HITECH expandiu o alcance de HIPAA, exigindo que as empresas associadas que armazenam ou processo EPHI para cumprir com HIPAA também. O termo parceiros de negócios significa qualquer organização que presta serviços a uma entidade coberta. HITECH também acrescentou novos requisitos de notificação de violação, garantindo que os cidadãos será notificado se a sua informação de saúde é inadequada divulgado ou comprometido.
Sarbanes-Oxley
A Lei Sarbanes-Oxley de 2002 é uma lei que foi aprovada como resultado de vários escândalos corporativos envolvendo falsificação de registros financeiros de empresas públicas. Muitas vezes conhecido como SarBox ou apenas SOX, esta lei teve um efeito significativo sobre os controles de segurança política de segurança e em US empresas de capital aberto.
Controles SOX
A principal consequência da SOX foi a promulgação de controles na seguinte funções de TI:
Política de segurança: Organizações são obrigados a ter uma política de segurança que é relevante, periodicamente revisto e aprovado pela Administração, e executadas.
gerenciamento de acesso: Organizações são obrigados a ter processos e ferramentas eficazes e maduros de gerenciamento de acesso, de modo que somente pessoas autorizadas tenham acesso a sistemas apropriados, papéis e funções.
gestão da mudança: Organizações são obrigados a estar no controle completo dos sistemas de TI e infra-estrutura que suporta seus sistemas financeiros, então eles devem ter um processo de gestão de mudança maduro que assegura que mudanças só aprovados podem ser feitas para os sistemas e que as mudanças não aprovadas serão detectados e corrigidos.

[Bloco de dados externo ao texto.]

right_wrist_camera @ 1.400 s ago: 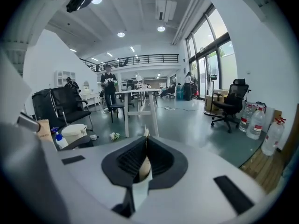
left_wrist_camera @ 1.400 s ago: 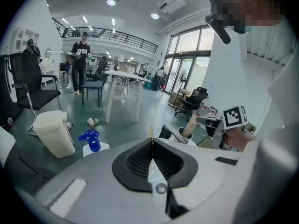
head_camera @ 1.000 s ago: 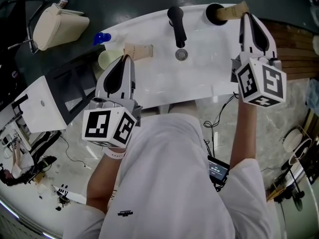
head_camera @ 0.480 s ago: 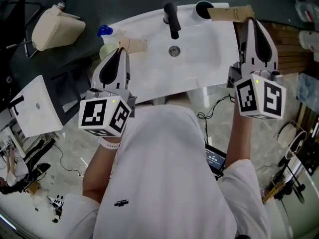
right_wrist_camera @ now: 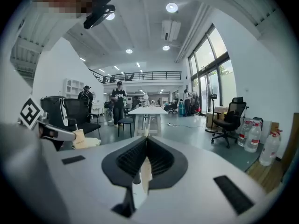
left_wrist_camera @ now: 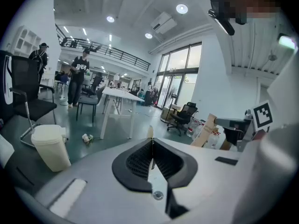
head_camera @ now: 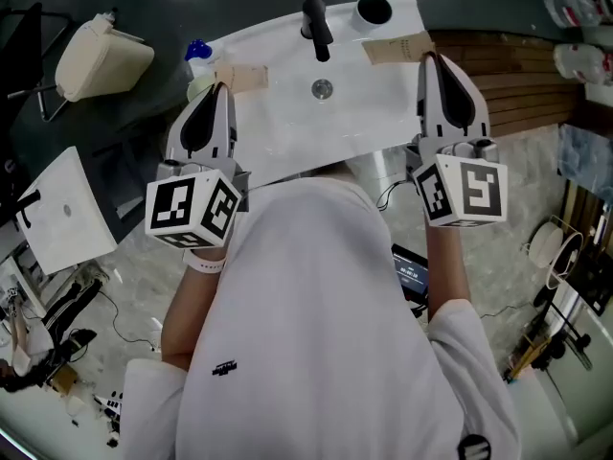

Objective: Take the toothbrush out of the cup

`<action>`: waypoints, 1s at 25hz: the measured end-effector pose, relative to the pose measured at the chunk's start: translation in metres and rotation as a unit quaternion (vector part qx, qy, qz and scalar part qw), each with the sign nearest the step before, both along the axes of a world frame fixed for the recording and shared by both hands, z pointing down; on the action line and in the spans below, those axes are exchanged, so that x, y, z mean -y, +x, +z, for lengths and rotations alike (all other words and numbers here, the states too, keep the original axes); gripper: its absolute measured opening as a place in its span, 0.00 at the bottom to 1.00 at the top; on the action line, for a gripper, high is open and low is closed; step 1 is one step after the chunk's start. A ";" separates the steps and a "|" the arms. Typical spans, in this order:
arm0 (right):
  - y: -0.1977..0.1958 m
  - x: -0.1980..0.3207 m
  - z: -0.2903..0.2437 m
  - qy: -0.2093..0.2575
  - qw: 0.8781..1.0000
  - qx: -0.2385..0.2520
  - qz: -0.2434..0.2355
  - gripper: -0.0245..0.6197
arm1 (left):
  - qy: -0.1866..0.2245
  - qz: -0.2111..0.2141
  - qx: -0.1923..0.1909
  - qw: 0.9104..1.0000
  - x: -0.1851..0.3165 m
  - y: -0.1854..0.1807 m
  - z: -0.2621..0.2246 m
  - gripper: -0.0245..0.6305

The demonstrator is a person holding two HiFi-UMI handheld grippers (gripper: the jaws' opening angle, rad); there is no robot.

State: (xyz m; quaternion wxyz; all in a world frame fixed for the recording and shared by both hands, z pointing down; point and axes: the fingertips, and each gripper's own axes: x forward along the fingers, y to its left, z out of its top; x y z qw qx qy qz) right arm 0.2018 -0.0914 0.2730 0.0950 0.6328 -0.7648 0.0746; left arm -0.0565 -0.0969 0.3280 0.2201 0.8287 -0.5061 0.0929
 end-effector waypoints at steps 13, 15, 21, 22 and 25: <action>-0.044 -0.034 0.005 -0.001 0.999 0.022 -0.043 0.05 | 0.021 0.009 -0.012 1.000 -0.023 0.004 -0.019 0.05; -0.049 -0.035 0.005 0.000 0.998 0.024 -0.050 0.05 | 0.022 0.008 -0.013 1.000 -0.025 0.002 -0.020 0.05; -0.056 -0.038 0.006 -0.004 0.997 0.020 -0.069 0.05 | 0.018 0.006 -0.016 1.000 -0.032 0.004 -0.020 0.05; -0.057 -0.037 0.007 -0.005 0.997 0.019 -0.072 0.05 | 0.018 0.006 -0.016 1.000 -0.032 0.003 -0.020 0.05; -0.059 -0.032 0.009 -0.006 0.997 0.016 -0.077 0.05 | 0.019 0.004 -0.016 1.000 -0.031 0.002 -0.020 0.05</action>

gerenciamento de incidentes: Organizações são obrigados a ter ferramentas e processos no lugar para detectar incidentes em tempo hábil e responder a incidentes de forma adequada e eficaz, resultando em resolução de incidentes, bem como uma compreensão completa da extensão de qualquer incidente.

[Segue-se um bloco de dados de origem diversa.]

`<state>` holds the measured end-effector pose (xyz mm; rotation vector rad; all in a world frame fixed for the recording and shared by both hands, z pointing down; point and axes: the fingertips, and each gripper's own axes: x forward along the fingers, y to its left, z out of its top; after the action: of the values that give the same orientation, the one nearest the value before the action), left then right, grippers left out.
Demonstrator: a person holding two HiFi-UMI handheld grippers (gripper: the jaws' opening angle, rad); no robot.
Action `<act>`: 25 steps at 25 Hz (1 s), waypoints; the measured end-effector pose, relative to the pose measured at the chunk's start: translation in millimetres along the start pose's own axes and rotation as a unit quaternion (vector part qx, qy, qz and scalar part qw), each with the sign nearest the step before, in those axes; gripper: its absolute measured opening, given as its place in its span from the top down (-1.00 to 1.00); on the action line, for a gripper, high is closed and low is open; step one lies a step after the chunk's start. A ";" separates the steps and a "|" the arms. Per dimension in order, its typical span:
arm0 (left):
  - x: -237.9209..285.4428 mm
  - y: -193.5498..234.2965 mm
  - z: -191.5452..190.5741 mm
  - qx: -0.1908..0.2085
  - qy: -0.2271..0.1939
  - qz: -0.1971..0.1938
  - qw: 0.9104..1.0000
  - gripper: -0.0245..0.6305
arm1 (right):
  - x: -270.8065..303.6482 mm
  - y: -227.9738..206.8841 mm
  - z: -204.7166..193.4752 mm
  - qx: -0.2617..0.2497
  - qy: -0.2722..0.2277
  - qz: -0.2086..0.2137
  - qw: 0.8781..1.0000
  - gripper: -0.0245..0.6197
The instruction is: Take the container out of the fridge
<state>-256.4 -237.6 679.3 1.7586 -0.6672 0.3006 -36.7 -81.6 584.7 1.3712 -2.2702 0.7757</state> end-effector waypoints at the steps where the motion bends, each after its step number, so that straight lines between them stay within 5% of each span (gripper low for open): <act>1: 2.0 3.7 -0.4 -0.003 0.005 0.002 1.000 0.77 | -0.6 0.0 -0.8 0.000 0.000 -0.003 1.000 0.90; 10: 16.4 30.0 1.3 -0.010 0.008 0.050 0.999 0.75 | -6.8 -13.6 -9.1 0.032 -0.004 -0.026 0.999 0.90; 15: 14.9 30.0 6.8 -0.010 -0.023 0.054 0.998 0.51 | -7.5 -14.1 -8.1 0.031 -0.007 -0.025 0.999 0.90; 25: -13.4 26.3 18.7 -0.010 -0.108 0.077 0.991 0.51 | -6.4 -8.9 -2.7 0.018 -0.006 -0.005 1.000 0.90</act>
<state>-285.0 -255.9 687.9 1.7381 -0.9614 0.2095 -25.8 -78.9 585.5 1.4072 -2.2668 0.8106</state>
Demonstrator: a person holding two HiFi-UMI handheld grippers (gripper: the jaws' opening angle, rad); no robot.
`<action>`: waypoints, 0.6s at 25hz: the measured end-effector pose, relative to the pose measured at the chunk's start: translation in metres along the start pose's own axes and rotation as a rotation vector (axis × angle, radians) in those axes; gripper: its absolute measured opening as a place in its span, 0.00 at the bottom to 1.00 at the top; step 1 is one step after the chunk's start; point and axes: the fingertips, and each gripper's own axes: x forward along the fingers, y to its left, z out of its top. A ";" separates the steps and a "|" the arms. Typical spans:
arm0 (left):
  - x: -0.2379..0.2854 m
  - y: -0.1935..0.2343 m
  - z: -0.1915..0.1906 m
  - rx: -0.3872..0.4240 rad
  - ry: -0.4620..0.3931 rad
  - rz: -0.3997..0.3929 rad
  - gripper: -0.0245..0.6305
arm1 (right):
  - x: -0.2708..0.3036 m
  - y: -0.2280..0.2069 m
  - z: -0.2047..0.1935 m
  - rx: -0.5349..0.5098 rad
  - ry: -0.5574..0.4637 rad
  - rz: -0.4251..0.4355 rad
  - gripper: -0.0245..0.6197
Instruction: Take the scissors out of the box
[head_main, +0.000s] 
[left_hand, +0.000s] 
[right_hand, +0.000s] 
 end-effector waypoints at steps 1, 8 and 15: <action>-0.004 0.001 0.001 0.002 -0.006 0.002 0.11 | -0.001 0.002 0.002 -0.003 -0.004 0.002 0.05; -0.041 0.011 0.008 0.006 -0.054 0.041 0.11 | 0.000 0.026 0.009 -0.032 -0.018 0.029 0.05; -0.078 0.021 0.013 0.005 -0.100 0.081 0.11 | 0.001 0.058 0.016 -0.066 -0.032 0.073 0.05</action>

gerenciamento de vulnerabilidade: Organizações são obrigados a ter ferramentas e processos para examinar periodicamente os sistemas de vulnerabilidades e corrigir essas vulnerabilidades em tempo útil e de forma eficaz.

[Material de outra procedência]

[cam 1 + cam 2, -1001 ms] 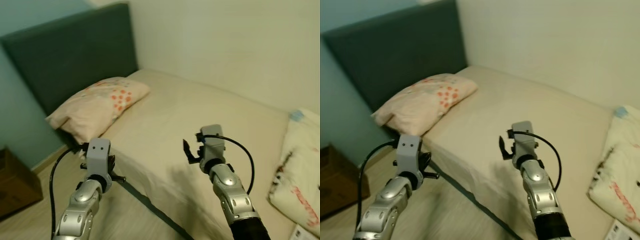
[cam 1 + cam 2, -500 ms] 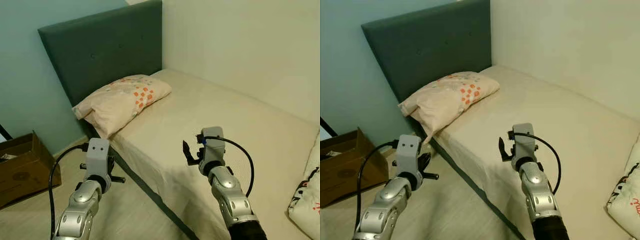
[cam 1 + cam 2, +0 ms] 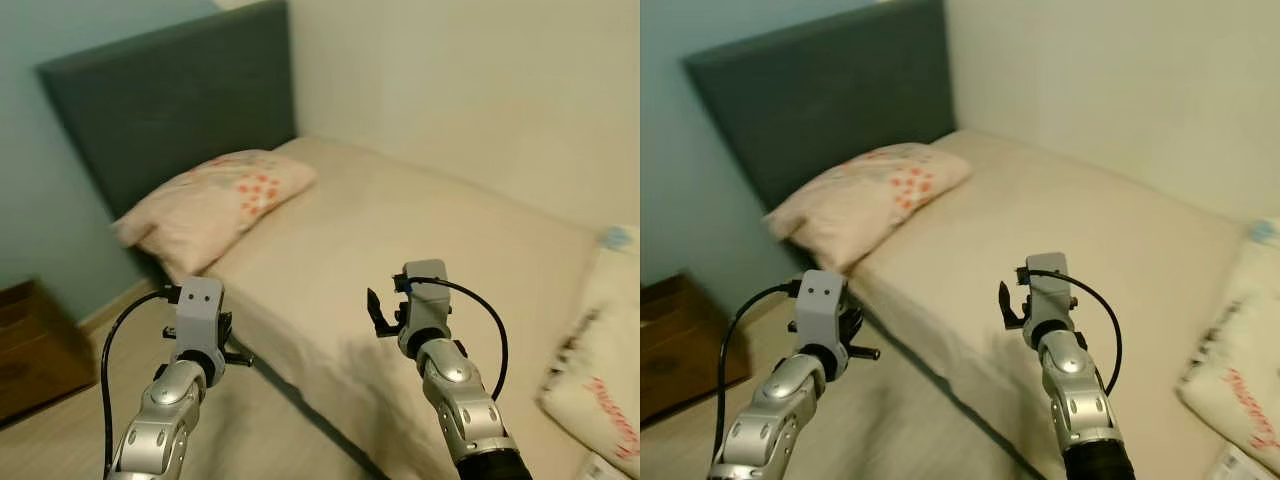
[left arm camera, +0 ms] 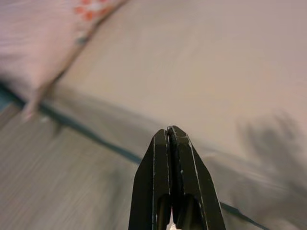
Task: Clean up the room
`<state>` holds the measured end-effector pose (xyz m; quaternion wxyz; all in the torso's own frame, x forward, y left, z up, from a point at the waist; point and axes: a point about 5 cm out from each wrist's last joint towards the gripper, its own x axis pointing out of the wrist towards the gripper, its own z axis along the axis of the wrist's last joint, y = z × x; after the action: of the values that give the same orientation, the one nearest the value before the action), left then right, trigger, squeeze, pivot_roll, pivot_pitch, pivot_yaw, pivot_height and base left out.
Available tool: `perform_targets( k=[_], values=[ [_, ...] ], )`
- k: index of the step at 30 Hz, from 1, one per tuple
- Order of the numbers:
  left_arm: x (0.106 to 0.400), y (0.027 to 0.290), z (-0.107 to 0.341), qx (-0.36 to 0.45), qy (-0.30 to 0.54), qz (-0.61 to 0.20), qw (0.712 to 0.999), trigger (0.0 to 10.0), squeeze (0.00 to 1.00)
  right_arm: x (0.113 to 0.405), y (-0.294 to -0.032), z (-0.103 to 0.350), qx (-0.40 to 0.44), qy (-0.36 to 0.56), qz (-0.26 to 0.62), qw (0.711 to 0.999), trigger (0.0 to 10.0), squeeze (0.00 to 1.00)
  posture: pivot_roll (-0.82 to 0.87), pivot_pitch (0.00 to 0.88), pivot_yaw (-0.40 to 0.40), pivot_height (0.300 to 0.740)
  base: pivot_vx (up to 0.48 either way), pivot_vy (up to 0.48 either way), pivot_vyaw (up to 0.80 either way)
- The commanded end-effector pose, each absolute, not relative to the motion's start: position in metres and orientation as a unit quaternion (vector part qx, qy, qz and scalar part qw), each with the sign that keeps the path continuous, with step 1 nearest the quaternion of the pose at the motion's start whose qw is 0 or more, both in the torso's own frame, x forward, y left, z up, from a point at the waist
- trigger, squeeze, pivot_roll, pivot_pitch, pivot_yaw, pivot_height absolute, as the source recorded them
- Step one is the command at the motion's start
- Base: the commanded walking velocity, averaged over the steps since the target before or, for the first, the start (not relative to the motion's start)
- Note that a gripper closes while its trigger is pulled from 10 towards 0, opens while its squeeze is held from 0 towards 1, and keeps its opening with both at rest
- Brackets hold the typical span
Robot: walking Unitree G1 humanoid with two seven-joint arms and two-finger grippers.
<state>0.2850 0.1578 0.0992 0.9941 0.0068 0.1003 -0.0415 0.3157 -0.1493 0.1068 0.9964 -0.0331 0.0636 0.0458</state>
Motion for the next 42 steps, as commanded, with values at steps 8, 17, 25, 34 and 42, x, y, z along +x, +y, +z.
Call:
perform_targets(
  k=[8, 17, 25, 34, 42],
  values=[
    [0.2848, 0.159, 0.0972, 0.001, 0.102, -0.039, 0.994, 10.0, 0.0, 0.3123, -0.1476, 0.1031, -0.022, 0.077, 0.043, 0.996, 10.0, 0.0, -0.09, 0.093, 0.027, 0.74, 0.0, 0.0, -0.8],
    [0.2848, 0.1568, 0.0982, 0.005, 0.097, -0.048, 0.994, 10.0, 0.0, 0.3119, -0.1498, 0.1038, -0.031, 0.079, 0.037, 0.996, 10.0, 0.0, -0.09, 0.098, 0.026, 0.74, 0.0, 0.0, -0.05],
    [0.2845, 0.1546, 0.0992, 0.002, 0.094, -0.056, 0.994, 10.0, 0.0, 0.3111, -0.1514, 0.1032, -0.033, 0.082, 0.033, 0.996, 10.0, 0.0, -0.09, 0.101, 0.028, 0.74, 0.0, -0.26, 0.0],
    [0.284, 0.154, 0.0989, 0.003, 0.095, -0.059, 0.994, 10.0, 0.0, 0.3093, -0.1518, 0.1016, -0.025, 0.089, 0.029, 0.995, 10.0, 0.0, -0.09, 0.106, 0.03, 0.74, 0.0, -0.373, -0.09],
    [0.283, 0.1544, 0.0982, 0.004, 0.096, -0.059, 0.994, 10.0, 0.0, 0.308, -0.1507, 0.1009, -0.024, 0.092, 0.032, 0.995, 10.0, 0.0, -0.09, 0.109, 0.027, 0.74, 0.0, -0.374, -0.7]
  ],
)
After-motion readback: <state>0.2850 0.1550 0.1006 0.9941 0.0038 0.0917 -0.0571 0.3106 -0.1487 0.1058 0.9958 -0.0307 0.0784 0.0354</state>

O registro de eventos: Organizações são obrigados a ter ferramentas e processos no local para garantir que todos os eventos são registrados, e que essas gravações são arquivadas, para os sistemas dentro do escopo. revisão periódica - ou alerta automatizado - de eventos também é necessária.
Auditoria interna: Organizações são obrigados a assumir plenamente a propriedade do Estado e eficácia dos seus controles internos, incluindo auditorias internas periódicas desses controles e respostas eficazes para problemas encontrados no decurso das auditorias.
O contexto desses controles é o sistema de uma organização chave financeira, bem como sistemas de suporte e infra-estrutura. Quaisquer aplicações adicionais relacionadas com as receitas ou despesas podem também estar em escopo.
A intenção destes controles de TI é a prevenção ou detecção de qualquer adulteração dos registros financeiros que é realizado através da manipulação de sistemas de TI subjacentes e infra-estrutura.
auditorias
empresas públicas norte-americanos são obrigados a passar por uma auditoria financeira anual por uma empresa de auditoria EUA. Antes de SOX, a parte de TI de uma auditoria pública foi breve e superficial. Depois de SOX, IT auditorias são tipicamente completa e árdua, com muito mais atenção sobre as operações de TI para sistemas em escopo, infra-estrutura e pessoal.